Filed under: Life
The alarm goes off at 10am, and naturally no one bats an eye. I get up and put a Woody Woodpecker DVD in the DVD player and sit in bed watching cartoons, whilst P and N continue to slumber. Eventually, everyone wakes up, showers, dresses and we start the day off. First stop: The Book Satchell: the one and only used book store in town. I get a kick out of the name, simply because I know for a fact that half of Gen Duh couldn’t tell you what a “satchell” was if their lives depended on it. Old school!

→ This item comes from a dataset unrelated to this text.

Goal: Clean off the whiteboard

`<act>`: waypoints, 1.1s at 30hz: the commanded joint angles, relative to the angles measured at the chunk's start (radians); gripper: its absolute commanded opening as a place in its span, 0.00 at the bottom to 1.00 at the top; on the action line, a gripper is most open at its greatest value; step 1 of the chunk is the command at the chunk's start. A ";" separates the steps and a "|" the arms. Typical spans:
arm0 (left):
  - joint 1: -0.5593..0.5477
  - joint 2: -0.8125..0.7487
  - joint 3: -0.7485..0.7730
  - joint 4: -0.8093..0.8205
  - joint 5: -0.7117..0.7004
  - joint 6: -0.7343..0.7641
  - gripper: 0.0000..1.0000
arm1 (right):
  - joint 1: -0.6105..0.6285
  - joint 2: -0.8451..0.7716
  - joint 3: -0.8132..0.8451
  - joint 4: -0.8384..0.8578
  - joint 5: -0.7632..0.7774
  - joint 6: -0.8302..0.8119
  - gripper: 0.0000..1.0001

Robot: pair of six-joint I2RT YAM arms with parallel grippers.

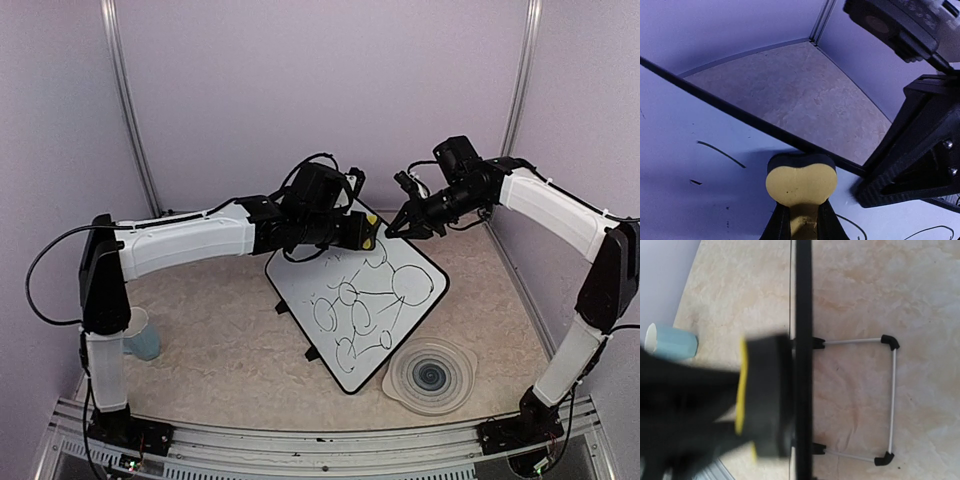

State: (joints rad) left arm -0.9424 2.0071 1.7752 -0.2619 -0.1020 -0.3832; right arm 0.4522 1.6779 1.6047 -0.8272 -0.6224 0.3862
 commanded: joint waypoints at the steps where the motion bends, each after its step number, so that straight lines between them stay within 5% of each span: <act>1: -0.003 0.066 0.074 -0.062 0.051 0.051 0.00 | 0.062 0.025 0.049 0.062 -0.072 -0.038 0.00; 12: 0.204 0.098 0.085 -0.150 0.002 -0.076 0.00 | 0.063 0.030 0.058 0.063 -0.067 -0.045 0.00; 25: 0.028 0.005 -0.037 -0.003 0.173 0.062 0.00 | 0.062 0.048 0.088 0.051 -0.058 -0.055 0.00; 33: 0.119 -0.038 -0.121 0.026 0.108 -0.067 0.00 | 0.062 0.046 0.086 0.046 -0.044 -0.060 0.00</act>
State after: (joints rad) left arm -0.8921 1.9816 1.7149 -0.2253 0.0135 -0.3840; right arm 0.4648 1.7115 1.6577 -0.8616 -0.5964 0.3744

I find a few books to read (more about that later, in an upcoming “Currently Reading”) and N and P browse as well. At one point, while I am in the Self-Help section, P is a few paces directly behind me, looking at the Non-Fiction section. In the space between us is a little bench. There are about 4 or 5 other customers milling around. N is in the Sci-Fi section, catercorner from P and I. An old man goes to sit on the aforementioned bench and proceeds to fart for what seems like 2 full minutes. It’s like a sputtering motorboat. I initially started to laugh, then I started to second guess what I’d just heard: it sounded like someone flipping a lot of pages in a very thick book. I look over at P to see if his shoulders are going up and down (laughing), but see no signs, so I just decide to walk away before I either start laughing or get overcome by the aroma. As I’m walking away (toward the Sci-Fi section, where I didn’t realize N was, until I see him emerge from around the corner with a look on his face, as if to say “WTF?!”), I see N and start laughing. I know him and he is going to say SOMETHING about what just transpired. I asked him if he’d heard, and he was like “Are you fuckin’ kiddin’ me? Who DIDN’T?” I start to laugh, but try to keep it under wraps. While we’re standing there talking, the old man is accompanied by a friend, and moves to a chair at the end of a nearby bookcase. His friend says “What’re you doing?” and he replies “Oh, just trying to find a place to rest my butt.” To which N says, under his breath, “I can think of a better place.” I then burst out laughing and had to walk away. (more…)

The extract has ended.